───── DATA SUPPLIED

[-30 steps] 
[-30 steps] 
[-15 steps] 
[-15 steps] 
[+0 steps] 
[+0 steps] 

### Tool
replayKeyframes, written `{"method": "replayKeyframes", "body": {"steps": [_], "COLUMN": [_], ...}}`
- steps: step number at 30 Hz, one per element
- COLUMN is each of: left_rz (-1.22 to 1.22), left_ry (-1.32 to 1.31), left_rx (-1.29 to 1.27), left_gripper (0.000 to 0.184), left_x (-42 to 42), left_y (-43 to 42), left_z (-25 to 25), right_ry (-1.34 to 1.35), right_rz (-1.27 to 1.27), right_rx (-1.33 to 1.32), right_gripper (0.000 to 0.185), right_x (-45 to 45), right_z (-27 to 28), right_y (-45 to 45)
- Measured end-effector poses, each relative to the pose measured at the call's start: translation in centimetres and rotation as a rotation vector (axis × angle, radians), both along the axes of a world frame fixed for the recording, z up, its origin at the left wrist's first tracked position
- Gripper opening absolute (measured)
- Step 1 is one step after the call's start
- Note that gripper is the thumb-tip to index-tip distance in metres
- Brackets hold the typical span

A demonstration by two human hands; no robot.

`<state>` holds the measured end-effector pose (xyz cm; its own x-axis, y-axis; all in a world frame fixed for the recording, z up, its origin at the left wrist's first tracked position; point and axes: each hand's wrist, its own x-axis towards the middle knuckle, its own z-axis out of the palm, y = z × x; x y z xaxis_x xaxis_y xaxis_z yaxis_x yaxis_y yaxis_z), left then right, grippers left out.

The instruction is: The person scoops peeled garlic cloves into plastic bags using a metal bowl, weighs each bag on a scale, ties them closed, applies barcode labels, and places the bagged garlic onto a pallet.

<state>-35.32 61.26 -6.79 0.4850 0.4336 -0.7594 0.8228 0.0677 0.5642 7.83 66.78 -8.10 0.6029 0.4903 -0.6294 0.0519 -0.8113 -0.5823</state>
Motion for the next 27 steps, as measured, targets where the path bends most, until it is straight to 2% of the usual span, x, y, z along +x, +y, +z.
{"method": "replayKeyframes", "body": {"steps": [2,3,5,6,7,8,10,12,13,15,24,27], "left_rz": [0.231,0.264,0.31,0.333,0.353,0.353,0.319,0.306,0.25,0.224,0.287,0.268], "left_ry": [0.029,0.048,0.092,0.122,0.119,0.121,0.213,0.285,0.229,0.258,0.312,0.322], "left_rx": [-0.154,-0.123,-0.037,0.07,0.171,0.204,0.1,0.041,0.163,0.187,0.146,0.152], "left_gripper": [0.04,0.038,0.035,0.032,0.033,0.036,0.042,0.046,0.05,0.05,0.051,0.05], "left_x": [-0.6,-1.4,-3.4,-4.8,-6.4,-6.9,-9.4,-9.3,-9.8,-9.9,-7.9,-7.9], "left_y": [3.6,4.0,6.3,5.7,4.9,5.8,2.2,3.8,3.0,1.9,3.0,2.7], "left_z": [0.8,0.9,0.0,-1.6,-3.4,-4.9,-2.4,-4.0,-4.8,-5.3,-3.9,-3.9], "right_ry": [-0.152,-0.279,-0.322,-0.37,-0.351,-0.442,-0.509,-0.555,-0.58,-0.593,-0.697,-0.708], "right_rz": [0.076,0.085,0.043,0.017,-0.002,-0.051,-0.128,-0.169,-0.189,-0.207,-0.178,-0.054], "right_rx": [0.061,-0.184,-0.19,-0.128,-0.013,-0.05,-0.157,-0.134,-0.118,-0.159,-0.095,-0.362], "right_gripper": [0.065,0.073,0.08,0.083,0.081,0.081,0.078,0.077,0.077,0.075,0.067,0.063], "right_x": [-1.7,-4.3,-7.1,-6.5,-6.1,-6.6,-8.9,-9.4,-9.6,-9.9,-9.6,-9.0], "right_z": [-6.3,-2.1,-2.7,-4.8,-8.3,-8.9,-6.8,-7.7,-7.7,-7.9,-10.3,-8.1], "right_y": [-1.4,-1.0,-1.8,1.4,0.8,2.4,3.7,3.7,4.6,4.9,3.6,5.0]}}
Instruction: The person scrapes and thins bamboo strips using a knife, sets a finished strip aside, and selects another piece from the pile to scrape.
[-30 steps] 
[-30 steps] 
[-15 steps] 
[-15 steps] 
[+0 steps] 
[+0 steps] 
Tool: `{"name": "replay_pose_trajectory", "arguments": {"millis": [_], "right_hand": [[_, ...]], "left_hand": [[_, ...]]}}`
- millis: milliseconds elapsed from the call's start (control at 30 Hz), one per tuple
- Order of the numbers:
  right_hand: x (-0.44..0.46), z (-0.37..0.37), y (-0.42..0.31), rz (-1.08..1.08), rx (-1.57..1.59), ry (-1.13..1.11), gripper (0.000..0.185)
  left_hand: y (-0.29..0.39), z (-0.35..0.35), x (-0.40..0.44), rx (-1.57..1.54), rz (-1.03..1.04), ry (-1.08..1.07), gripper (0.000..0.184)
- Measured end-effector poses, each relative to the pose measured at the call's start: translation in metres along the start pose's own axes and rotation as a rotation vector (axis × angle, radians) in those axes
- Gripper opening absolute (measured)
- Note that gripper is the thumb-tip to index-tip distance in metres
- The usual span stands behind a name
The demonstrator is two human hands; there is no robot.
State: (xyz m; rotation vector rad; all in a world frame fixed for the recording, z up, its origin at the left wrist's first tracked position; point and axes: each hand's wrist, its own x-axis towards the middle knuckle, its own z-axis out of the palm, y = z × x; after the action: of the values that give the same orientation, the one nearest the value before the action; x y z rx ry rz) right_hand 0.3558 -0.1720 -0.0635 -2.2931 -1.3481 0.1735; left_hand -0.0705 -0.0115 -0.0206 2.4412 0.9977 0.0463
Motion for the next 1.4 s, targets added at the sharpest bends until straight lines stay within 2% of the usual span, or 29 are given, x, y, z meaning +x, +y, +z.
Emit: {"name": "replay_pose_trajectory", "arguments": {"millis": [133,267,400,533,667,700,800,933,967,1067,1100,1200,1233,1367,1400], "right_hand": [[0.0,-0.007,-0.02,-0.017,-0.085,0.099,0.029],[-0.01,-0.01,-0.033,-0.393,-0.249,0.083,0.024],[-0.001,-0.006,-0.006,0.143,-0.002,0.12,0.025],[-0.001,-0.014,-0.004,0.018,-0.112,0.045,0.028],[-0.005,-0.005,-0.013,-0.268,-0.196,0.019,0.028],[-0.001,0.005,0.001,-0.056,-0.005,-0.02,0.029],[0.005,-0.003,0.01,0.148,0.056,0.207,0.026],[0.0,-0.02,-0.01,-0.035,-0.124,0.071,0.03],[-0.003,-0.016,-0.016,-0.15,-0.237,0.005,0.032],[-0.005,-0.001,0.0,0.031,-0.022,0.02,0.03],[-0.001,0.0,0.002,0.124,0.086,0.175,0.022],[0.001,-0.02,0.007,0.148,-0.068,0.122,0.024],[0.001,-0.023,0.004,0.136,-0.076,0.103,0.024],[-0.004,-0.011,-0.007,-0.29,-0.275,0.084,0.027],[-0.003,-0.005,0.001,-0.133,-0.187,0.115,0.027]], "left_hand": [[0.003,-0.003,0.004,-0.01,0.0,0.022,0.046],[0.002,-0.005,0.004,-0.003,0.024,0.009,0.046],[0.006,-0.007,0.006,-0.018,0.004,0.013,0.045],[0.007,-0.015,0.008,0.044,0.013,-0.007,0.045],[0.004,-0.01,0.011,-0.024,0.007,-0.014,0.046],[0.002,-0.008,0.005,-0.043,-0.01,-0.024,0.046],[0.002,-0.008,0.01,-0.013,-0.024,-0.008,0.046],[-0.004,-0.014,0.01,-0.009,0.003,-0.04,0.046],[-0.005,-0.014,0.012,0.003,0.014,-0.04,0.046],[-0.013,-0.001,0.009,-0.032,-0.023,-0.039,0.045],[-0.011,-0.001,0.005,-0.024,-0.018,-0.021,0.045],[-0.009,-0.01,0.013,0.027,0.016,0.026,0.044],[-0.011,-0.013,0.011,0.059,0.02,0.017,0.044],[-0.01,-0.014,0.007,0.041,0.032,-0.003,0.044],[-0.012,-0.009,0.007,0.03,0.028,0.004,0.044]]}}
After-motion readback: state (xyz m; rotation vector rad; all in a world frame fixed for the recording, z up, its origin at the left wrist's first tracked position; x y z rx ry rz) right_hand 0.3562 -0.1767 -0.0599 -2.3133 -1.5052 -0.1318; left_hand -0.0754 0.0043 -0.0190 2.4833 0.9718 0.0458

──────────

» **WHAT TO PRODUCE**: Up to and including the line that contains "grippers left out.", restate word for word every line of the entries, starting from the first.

» **EXPECTED ANSWER**:
[-30 steps] 
[-30 steps] 
[-15 steps] 
[-15 steps] 
[+0 steps] 
[+0 steps] 

### Tool
replayKeyframes, written `{"method": "replayKeyframes", "body": {"steps": [_], "COLUMN": [_], ...}}`
- steps: step number at 30 Hz, one per element
- COLUMN is each of: left_rz (-1.22 to 1.22), left_ry (-1.32 to 1.31), left_rx (-1.29 to 1.27), left_gripper (0.000 to 0.184), left_x (-42 to 42), left_y (-43 to 42), left_z (-25 to 25), right_ry (-1.34 to 1.35), right_rz (-1.27 to 1.27), right_rx (-1.33 to 1.32), right_gripper (0.000 to 0.185), right_x (-45 to 45), right_z (-27 to 28), right_y (-45 to 45)
- Measured end-effector poses, each relative to the pose measured at the call's start: translation in centimetres and rotation as a rotation vector (axis × angle, radians), both along the axes of a world frame fixed for the recording, z up, its origin at the left wrist's first tracked position
- Gripper opening absolute (measured)
- Step 1 is one step after the call's start
- Note that gripper is the thumb-tip to index-tip distance in metres
- Brackets hold the typical span

A demonstration by two human hands; no robot.

`<state>` holds the measured end-effector pose (xyz cm; its own x-axis, y-axis; all in a world frame fixed for the recording, z up, its origin at the left wrist's first tracked position; point and axes: each hand's wrist, its own x-axis towards the middle knuckle, its own z-axis out of the palm, y = z × x; x y z xaxis_x xaxis_y xaxis_z yaxis_x yaxis_y yaxis_z), left then right, grippers left out.

The answer was given in full.